Just as a city can prohibit sound trucks from blasting political speech (or any other kind), so it would seem that government ought to have the power to limit how much money gets contributed or spent on political campaigns.  However, the complicating factor is that, in order to be content-neutral, such regulation would have to apply to all kinds of speech; not just political speech.  For example, the FCC could promulgate a regulation limiting how much time any one advertiser could buy for on-air commercials in any particular period of time (say, for example, no more than 1% of the broadcast day).  The post office could similarly limit how many pieces of advertising mail could be mailed in any one period.  However, in order not to invoke strict scrutiny, such regulations would have to apply to all kinds of mailings, not just political advertising.  This could be problematic; but, on the other hand, it could greatly cut down on the amount of junk mail and TV and radio ads Americans have to deal with — something that I suspect would delight most people.

The other option would be to identify a justification for content-specific regulation of speech that would survive strict scrutiny.  In the past, the Supreme Court has sometimes accepted preventing corruption or the appearance of corruption as justification for limiting direct campaign contributions, but not campaign expenditure or contributions to non-candidate-based political committees.  Since the Citizens United decision, however, it’s unclear if that will still work.  The court has repeatedly rejected arguments about trying to maintain a “level playing field” for political candidates.  Evidently, the Court feels that fair play has no place in the American political process.
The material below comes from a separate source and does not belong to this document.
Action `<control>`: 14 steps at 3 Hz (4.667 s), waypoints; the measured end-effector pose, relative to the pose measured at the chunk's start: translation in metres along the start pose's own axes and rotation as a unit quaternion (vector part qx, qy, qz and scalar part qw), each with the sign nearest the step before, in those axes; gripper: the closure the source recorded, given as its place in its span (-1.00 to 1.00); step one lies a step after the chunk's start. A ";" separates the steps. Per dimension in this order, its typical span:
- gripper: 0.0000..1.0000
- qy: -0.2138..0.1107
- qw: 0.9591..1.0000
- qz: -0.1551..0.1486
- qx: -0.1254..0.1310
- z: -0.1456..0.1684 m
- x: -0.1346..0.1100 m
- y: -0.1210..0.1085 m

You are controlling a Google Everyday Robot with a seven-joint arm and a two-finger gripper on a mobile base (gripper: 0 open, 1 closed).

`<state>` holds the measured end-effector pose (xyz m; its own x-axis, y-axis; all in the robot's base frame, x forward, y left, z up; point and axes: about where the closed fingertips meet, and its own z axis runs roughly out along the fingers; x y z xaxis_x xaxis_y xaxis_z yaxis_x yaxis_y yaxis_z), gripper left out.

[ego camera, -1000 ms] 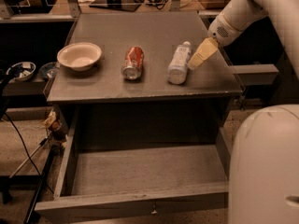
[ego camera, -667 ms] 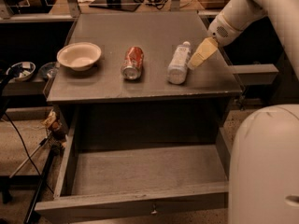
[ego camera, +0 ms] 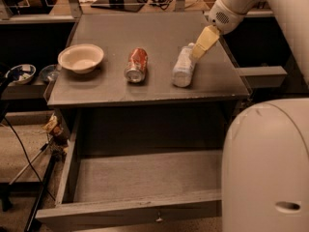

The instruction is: Place blue plastic bottle into top drawer

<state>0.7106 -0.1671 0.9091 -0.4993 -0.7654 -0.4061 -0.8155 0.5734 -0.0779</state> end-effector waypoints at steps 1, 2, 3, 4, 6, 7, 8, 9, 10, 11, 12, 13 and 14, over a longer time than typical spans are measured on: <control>-1.00 0.000 1.000 0.000 0.000 0.000 0.000 0.000; -1.00 0.004 1.000 0.006 -0.023 0.020 -0.005 0.004; -1.00 0.006 1.000 0.007 -0.016 0.016 -0.010 0.007; -1.00 0.004 0.999 0.033 -0.025 0.003 -0.010 0.027; -1.00 0.005 0.999 0.025 -0.040 0.030 -0.017 0.023; -1.00 0.017 0.998 0.011 -0.052 0.048 -0.023 0.021; -1.00 0.014 0.998 0.011 -0.065 0.047 -0.023 0.025; -1.00 0.014 0.998 0.011 -0.065 0.047 -0.023 0.025; -1.00 -0.018 0.995 0.013 -0.093 0.067 -0.022 0.029; -1.00 -0.018 0.995 0.013 -0.093 0.067 -0.022 0.029; -0.47 -0.018 0.995 0.013 -0.093 0.067 -0.022 0.029; 0.00 -0.018 0.995 0.013 -0.093 0.067 -0.022 0.029; 0.62 -0.018 0.995 0.013 -0.093 0.067 -0.022 0.029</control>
Offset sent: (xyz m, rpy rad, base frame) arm 0.0103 0.0157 -0.0249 0.0443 0.1171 0.0211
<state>0.7172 -0.1142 0.8545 -0.5122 -0.7381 -0.4391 -0.8446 0.5257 0.1014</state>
One wonders, however, whether there’s an argument to be made that when one side can effectively drown out the other side’s voice — the equivalent of blasting away with loudspeakers so that other people can’t even be heard — government has a right to step in to protect the free speech right of those being overwhelmed.  Perhaps there needs to be the equivalent of the Sherman Antitrust Act to protect the free market of ideas from being monopolized by one group’s raw monetary power?

More on judicial voting

October 21, 2010

The California Supreme Court just came out with an interesting non-decision that bears on the November election’s confirmation votes.  The justices voted not to hear a petition for review on a recent appellate case on free speech in shopping centers.  At issue was a preacher who was talking to willing listeners about his religion.  A security guard came up and told him to stop.  When he refused, he was handcuffed, arrested, and escorted from the mall.  He was later released and charges were dropped, but he sued the shopping center for false arrest and interference with his California free speech rights.  While the trial court rejected his suit, the court of appeal, in an opinion written by the new chief justice, Cantil-Sakauye, reversed.
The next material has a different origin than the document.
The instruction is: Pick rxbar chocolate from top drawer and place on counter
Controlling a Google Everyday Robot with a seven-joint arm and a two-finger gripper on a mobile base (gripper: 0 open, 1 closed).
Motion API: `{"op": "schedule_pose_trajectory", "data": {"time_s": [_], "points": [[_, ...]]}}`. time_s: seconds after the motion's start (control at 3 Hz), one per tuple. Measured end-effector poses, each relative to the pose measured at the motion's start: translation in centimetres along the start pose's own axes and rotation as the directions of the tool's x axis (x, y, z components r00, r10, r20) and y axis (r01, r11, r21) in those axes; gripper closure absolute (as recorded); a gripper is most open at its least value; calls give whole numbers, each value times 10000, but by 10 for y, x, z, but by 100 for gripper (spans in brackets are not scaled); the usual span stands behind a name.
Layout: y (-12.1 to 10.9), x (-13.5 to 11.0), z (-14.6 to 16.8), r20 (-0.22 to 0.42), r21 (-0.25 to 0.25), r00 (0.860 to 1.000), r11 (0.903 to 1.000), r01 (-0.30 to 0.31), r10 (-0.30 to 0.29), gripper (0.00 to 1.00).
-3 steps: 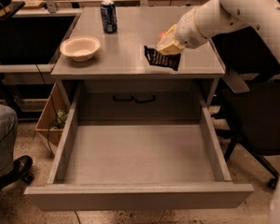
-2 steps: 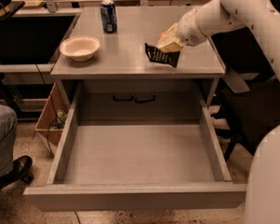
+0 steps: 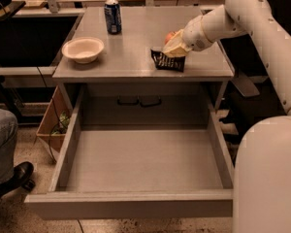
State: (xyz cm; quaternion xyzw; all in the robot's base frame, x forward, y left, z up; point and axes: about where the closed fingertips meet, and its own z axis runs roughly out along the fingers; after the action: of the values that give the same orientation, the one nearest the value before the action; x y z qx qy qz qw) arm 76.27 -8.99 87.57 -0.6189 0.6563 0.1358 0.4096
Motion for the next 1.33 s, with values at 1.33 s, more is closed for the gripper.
{"op": "schedule_pose_trajectory", "data": {"time_s": [1.33], "points": [[-3,1,6,-2,-203,9999,9997,105,-105,0]]}}
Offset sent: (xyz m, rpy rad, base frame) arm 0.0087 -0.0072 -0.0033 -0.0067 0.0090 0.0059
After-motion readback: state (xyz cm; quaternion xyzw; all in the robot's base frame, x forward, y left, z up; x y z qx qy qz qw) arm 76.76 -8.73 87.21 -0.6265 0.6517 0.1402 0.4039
Cantil-Sakauye’s opinion pointed to a California Supreme Court opinion from the Bird court some thirty years ago that said that the California Constitution’s free speech rights guarantee was broader than that of the U.S. Constitution, and covered semi-public places like shopping malls.  Under that ruling, and subsequent appellate case law, while shopping malls can make reasonable regulations about the time, place, and manner of speech, they can’t make content-specific rules unless those rules are justifiable under “strict scrutiny”.  The rules this mall had promulgated, which only allowed conversations related to commercial  transactions, were absurdly narrow and subject to blatantly discriminatory enforcement (as was evident in the case).  Nevertheless, Justice Ming Chin, along with Justice Baxter (the long-standing right-wing bulwark of the court) voted to grant review.
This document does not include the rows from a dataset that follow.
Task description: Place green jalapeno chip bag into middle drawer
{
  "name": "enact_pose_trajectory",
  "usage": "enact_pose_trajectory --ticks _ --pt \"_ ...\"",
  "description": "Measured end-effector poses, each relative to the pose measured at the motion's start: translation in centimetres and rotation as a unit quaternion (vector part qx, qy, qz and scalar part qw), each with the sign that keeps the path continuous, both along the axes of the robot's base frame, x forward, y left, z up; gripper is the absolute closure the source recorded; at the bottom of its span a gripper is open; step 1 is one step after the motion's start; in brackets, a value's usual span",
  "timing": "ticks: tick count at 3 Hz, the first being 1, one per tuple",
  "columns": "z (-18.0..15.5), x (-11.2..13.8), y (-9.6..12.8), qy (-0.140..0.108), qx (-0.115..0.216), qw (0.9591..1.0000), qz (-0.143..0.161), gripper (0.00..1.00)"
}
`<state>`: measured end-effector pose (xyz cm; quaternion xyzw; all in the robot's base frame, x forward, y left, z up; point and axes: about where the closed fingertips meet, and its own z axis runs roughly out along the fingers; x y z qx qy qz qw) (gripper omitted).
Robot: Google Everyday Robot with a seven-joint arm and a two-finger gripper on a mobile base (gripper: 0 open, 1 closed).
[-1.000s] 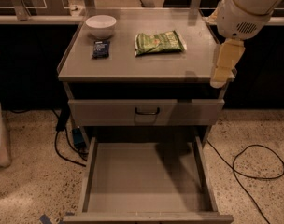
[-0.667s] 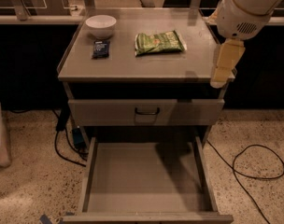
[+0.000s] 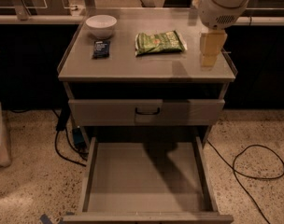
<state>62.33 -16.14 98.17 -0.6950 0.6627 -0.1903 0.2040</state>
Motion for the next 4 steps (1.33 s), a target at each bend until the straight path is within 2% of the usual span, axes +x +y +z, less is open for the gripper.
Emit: enact_pose_trajectory --ticks 1,2,3,4 --pt "0.8 4.4 1.8 -0.028 -0.028 0.9988 0.030 0.00" --pt "0.6 8.3 3.7 -0.034 -0.032 0.9974 0.054 0.00" --pt "0.0 11.6 5.3 -0.033 -0.028 0.9965 0.072 0.00" --pt "-2.5 15.5 7.4 -0.012 -0.031 0.9947 0.097 0.00"
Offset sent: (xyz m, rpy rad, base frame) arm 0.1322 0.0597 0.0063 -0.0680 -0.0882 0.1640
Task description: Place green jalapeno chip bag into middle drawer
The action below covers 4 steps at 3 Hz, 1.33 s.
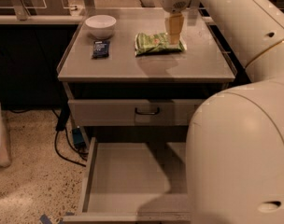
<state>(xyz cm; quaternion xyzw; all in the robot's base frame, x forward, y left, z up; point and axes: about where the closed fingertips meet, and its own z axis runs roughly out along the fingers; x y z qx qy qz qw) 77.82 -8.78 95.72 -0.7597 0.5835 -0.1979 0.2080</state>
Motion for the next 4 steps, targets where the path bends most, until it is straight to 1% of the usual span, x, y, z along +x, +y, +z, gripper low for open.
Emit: enact_pose_trajectory --ticks 1,2,3,4 --pt "0.0 0.0 0.0 0.000 0.000 1.0000 0.000 0.00" --pt "-0.9 1.0 0.6 -0.002 0.015 0.9998 0.010 0.00" --pt "-1.9 2.9 1.3 -0.010 0.035 0.9990 0.026 0.00" --pt "-3.4 4.5 2.2 -0.014 0.041 0.9983 0.040 0.00"
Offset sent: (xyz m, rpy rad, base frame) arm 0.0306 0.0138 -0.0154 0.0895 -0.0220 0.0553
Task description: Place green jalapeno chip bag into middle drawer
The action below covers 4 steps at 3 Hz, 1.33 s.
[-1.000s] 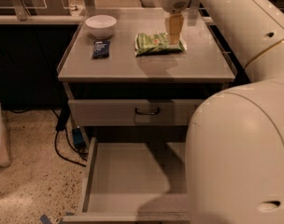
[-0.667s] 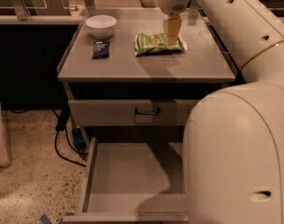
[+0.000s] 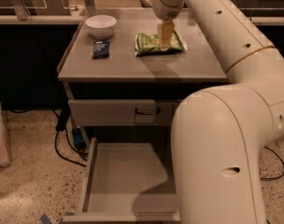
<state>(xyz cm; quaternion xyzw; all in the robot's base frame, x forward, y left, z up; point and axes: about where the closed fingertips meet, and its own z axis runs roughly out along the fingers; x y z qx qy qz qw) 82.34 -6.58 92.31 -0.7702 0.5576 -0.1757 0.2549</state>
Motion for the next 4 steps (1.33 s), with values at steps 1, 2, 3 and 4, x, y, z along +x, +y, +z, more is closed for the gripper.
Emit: enact_pose_trajectory --ticks 1,2,3,4 --pt "-2.8 1.0 1.1 0.026 -0.007 0.9995 0.015 0.00" --pt "-4.7 1.2 0.9 0.055 -0.017 0.9981 0.020 0.00" --pt "-7.1 1.5 1.5 0.080 -0.028 0.9956 0.040 0.00" --pt "-7.3 1.6 1.6 0.081 -0.028 0.9955 0.040 0.00"
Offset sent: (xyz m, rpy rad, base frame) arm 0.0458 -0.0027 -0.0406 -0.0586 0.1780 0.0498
Cantil-Sakauye and Ming Chin are both on the ballot for confirmation this election.  This appellate decision and its supreme court review suggest that you might want to vote for one or the other, but not both.  If you agree with Cantil-Sakauye’s ruling, you should probably vote for her and against Ming Chin’s attempt to reverse more than thirty years of precedent.  If you’d rather have restricted speech in shopping malls (which is where Ming Chin probably wanted to take things), you should vote for him and against her.